Media Matters' Karen Finney pushed back at former Bushie Ari Fleischer's unfounded allegations over Hillary Clinton's State Department emails on CNN's New Day. While the two hosts basically sit there like a couple of potted plants, Finney did a pretty good job of knocking down statements like this one from Fleischer:
FLEISCHER: If you're in the government, you're supposed to conduct all your public business on a public site government site. That's for security reasons. Ask any security official who knows the internet, Hillary's e-mails have been read by Russia, China and Iran. This is a serious national security issue for somebody running for commander-in- chief.
Fleischer basically pulled that straight out of his hind side since he has no idea if there have been any security breaches, and as Finney pointed out, CNN's own reporting refuted the media narrative that Clinton had broken the law.
CAMEROTA: Karen, did she put the country in a national security predicament?
KAREN FINNEY, FORMER DIRECTOR OF COMMUNICATIONS, DNC: No. And I'm sure he's equally concerned about the millions of e-mails missing from the Bush administration if we're going to play that game. Look, a couple of things to remember, as Colin Powell, himself, pointed out yesterday, he too had a personal e-mail.
He did not keep copies as he said because anything sent to someone in the government a record was kept in that system. That's exactly the same thing that Secretary Clinton's folks said last week. In addition to that, they have turned over 55,000 pages of documentation. So they actually have two copies of her records.
The second thing, CNN's own reporting on Friday, no one, not the State Department, no legal expert has said that a law was broken. Also in the spirit of the law or the regulation is the concern about the records act is that the record is preserved. She preserved the record. The State Department now has them.

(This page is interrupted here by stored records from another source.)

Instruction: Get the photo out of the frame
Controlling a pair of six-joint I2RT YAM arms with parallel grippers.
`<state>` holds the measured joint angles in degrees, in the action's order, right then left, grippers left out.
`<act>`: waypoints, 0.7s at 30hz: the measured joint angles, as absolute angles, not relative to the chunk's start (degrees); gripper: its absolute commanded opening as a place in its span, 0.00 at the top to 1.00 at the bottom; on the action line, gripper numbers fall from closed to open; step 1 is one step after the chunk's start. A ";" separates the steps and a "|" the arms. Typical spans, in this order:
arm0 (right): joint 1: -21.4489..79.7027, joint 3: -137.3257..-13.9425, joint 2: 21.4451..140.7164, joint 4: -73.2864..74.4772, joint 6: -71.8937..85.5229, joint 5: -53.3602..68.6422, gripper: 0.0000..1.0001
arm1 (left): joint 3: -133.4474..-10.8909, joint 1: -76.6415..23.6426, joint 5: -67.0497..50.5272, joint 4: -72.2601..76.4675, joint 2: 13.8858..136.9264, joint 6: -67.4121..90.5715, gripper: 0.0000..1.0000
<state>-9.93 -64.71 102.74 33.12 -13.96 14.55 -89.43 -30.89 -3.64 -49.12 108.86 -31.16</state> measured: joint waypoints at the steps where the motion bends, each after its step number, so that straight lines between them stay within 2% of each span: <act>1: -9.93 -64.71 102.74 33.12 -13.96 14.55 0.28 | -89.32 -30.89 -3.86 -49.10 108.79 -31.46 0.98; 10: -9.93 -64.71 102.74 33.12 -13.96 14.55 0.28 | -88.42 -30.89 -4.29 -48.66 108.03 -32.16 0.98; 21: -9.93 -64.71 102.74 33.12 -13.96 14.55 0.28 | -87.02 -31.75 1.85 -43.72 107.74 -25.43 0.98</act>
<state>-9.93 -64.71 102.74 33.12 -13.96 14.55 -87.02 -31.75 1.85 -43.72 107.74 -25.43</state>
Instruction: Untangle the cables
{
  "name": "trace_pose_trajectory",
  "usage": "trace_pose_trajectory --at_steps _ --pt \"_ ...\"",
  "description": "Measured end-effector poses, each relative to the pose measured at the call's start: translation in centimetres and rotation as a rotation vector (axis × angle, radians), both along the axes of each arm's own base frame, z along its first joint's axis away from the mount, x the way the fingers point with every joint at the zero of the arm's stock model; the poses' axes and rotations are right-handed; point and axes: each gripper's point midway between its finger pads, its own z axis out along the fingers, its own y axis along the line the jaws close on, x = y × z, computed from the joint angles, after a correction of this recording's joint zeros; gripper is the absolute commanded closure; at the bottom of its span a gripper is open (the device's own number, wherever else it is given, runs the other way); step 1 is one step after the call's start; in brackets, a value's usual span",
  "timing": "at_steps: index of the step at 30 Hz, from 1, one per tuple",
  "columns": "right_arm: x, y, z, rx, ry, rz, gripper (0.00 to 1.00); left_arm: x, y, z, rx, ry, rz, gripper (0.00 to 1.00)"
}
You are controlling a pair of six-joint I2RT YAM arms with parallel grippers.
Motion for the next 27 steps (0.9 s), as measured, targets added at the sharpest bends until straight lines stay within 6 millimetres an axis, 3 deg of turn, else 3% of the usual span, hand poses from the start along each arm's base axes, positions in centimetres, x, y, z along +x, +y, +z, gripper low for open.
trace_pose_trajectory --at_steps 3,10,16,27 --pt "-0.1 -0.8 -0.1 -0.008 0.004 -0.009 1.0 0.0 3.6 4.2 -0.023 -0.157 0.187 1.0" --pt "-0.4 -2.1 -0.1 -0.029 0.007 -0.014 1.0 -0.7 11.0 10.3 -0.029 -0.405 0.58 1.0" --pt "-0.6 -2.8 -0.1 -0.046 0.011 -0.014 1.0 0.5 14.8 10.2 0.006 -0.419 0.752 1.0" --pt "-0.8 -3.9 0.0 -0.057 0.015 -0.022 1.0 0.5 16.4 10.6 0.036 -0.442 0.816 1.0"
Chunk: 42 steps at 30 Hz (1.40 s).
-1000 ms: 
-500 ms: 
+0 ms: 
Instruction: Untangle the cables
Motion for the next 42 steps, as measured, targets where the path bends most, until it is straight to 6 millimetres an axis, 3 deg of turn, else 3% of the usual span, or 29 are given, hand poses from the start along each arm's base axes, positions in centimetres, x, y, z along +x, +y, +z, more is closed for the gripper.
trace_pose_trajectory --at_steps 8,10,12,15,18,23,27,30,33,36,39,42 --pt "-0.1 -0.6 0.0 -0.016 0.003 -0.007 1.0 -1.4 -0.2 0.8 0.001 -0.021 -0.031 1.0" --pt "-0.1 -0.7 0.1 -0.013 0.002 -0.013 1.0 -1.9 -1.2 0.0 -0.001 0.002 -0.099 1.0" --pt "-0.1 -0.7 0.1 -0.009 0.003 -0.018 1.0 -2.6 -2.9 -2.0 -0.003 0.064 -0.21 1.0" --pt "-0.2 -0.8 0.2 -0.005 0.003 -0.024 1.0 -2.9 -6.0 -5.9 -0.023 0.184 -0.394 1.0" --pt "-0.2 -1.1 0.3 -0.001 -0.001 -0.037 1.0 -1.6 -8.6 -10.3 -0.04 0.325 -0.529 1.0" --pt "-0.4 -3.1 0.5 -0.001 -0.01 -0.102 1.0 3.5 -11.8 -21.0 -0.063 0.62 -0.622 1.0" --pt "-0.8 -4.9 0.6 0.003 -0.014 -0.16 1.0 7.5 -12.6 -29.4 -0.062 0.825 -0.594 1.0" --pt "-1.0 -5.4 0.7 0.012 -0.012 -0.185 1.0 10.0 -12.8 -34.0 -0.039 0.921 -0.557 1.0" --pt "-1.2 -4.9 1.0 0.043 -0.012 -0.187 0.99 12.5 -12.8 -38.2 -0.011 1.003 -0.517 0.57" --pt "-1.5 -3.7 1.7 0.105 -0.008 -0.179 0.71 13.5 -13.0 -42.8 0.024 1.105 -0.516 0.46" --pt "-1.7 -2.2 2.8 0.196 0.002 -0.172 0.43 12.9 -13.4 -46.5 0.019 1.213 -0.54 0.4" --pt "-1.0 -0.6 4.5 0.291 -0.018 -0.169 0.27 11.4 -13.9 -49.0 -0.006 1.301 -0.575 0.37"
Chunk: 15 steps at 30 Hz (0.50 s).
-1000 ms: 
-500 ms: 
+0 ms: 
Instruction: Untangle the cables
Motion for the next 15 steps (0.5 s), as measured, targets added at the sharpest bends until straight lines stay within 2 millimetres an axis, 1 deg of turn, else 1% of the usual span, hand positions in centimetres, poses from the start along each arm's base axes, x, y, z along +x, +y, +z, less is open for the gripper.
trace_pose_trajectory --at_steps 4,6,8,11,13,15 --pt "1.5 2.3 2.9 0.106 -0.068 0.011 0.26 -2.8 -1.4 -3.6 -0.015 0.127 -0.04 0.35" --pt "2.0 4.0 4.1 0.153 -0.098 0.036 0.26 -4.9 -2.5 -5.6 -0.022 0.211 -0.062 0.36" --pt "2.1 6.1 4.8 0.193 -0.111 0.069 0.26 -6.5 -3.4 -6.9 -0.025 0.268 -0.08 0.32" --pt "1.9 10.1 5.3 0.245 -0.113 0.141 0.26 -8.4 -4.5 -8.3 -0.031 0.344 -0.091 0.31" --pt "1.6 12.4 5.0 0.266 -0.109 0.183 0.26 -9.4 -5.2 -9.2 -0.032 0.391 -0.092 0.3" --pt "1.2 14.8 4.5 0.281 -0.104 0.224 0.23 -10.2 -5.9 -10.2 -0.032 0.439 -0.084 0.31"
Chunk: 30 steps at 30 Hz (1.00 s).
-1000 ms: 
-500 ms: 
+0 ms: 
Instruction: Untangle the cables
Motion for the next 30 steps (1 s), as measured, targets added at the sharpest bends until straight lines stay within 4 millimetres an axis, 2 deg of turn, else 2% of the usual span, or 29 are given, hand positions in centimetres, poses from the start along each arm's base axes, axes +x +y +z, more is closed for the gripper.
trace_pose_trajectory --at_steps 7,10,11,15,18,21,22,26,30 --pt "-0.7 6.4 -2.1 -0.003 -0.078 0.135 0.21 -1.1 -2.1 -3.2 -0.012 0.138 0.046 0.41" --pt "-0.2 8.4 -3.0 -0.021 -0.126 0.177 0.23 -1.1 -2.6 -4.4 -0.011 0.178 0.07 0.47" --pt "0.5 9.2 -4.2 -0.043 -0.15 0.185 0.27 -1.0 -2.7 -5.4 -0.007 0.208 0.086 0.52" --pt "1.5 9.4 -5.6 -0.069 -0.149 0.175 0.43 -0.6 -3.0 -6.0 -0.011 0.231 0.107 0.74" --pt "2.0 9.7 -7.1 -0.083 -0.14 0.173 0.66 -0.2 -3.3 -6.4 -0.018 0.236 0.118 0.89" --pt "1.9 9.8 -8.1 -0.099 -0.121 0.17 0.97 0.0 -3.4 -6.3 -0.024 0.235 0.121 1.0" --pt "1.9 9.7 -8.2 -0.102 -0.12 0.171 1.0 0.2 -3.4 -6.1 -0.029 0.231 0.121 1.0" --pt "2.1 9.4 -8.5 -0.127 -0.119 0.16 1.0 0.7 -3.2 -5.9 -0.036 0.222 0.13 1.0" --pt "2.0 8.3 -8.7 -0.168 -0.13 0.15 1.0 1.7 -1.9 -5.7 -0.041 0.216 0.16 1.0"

Finney also made an interesting point after host Alisyn Camerota played a portion of Trey Gowdy's appearance on Face the Nation this weekend, where he was complaining that he had not gotten the emails from the day Clinton was wearing her sunglasses while looking at her phone that later went viral. It seems that picture was taken a year before the incident in Benghazi
CAMEROTA: Karen, you know, you say 55,000 e-mails have been released and it shows transparency, yet, there are some who say the very e- mails they're interested in, particularly for the Benghazi investigation are not strangely not part of that treasure-trove. Listen to Troy Gowdy for a second.
(BEGIN VIDEO CLIP)
GOWDY: There are gaps of months and months and months. If you think to that iconic picture of her on a C-17 flying to Libya, she has sunglasses on and she has her handheld device in her hand, we have no e-mails from that day. We have no e-mails from that trip.
(END VIDEO CLIP)
FINNEY: Here's what I love about that comment. That trip was in 2011. Benghazi happened in 2012. He's requested documents related to 2012. He has 900 pages from the State Department of e-mails around the 2012 incident. So he's talking about a picture that was a year before the incident that he's saying he's missing e-mails from..
Don't count on that to slow down the media feeding frenzy or the Republicans' fishing expedition any time soon.